Cäsar Horn (18 May 1914 - 19 March 1945) was a German communist and resistance fighter against Nazism.

==Biography==
Horn, a clerk, was born in Berlin. He joined both the Young Communist League of Germany (KJVD) and the Communist Party of Germany (KPD) in 1932. He was also active in the workers' sports club "Fichte". After the Nazi Party came to power in 1933, Horn joined the underground resistance and was active in the publication of an illegal newspaper, Der Scheinwerfer.

In 1934, Horn joined the Reich Labour Service in order to provide a cover for his resistance activities.

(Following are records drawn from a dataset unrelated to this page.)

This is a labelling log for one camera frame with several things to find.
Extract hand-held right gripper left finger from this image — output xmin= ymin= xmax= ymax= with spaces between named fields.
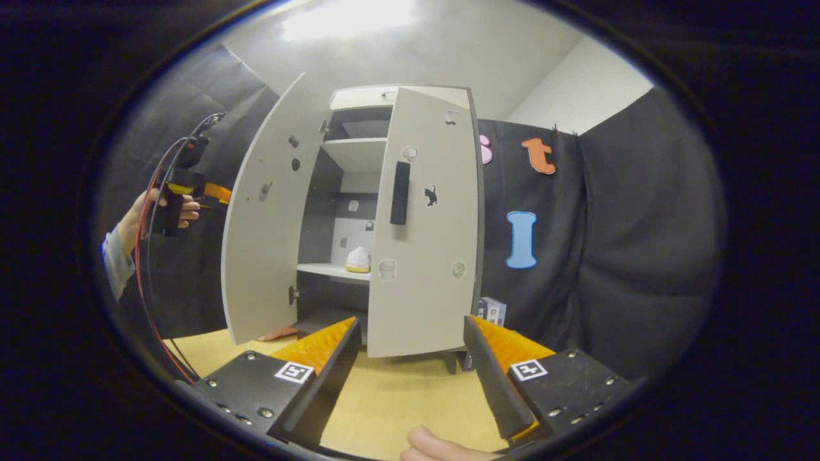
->
xmin=174 ymin=316 xmax=363 ymax=449

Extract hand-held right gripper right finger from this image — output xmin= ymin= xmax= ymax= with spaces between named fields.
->
xmin=463 ymin=314 xmax=648 ymax=450

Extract white grey shoe cabinet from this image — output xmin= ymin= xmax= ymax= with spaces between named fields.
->
xmin=295 ymin=85 xmax=486 ymax=373

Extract white striped canvas shoe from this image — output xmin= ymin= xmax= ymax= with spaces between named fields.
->
xmin=345 ymin=247 xmax=373 ymax=275

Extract white cabinet shelf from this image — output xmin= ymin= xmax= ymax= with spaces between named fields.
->
xmin=297 ymin=263 xmax=372 ymax=285
xmin=322 ymin=138 xmax=389 ymax=174

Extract white cabinet drawer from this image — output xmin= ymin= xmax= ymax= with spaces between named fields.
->
xmin=330 ymin=86 xmax=399 ymax=111

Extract small blue white box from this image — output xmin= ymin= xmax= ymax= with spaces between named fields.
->
xmin=477 ymin=296 xmax=508 ymax=327

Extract black backdrop cloth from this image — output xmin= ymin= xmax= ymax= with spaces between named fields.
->
xmin=102 ymin=44 xmax=283 ymax=340
xmin=477 ymin=86 xmax=728 ymax=382

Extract red cable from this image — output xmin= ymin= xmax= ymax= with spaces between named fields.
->
xmin=133 ymin=136 xmax=201 ymax=385

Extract black cable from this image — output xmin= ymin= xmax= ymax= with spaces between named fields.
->
xmin=144 ymin=112 xmax=226 ymax=380

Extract black door handle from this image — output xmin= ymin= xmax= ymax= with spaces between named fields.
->
xmin=390 ymin=161 xmax=411 ymax=226

Despite this, his membership in the illegal workers' sports association Kampfgemeinschaft für Rote Sporteinheit was discovered in 1935. Horn was sentenced to 18 months' imprisonment, which he served in Moabit Prison in Berlin and Börgermoor concentration camp in Emsland. After his release, Horn continued his resistance activities.

Horn was conscripted into the Wehrmacht in 1939. In 1943, he established contacts with the Saefkow-Jacob-Bästlein Organization, a resistance group. He was tasked with spreading anti-fascist messages amongst Wehrmacht soldiers, encouraging them to desert and join the anti-Nazi resistance instead.

On 19 July 1944, Horn was arrested, and on 23 January 1945 he was tried by the People's Court and sentenced to death. He was executed by guillotine on 19 March 1945 in Brandenburg-Görden Prison.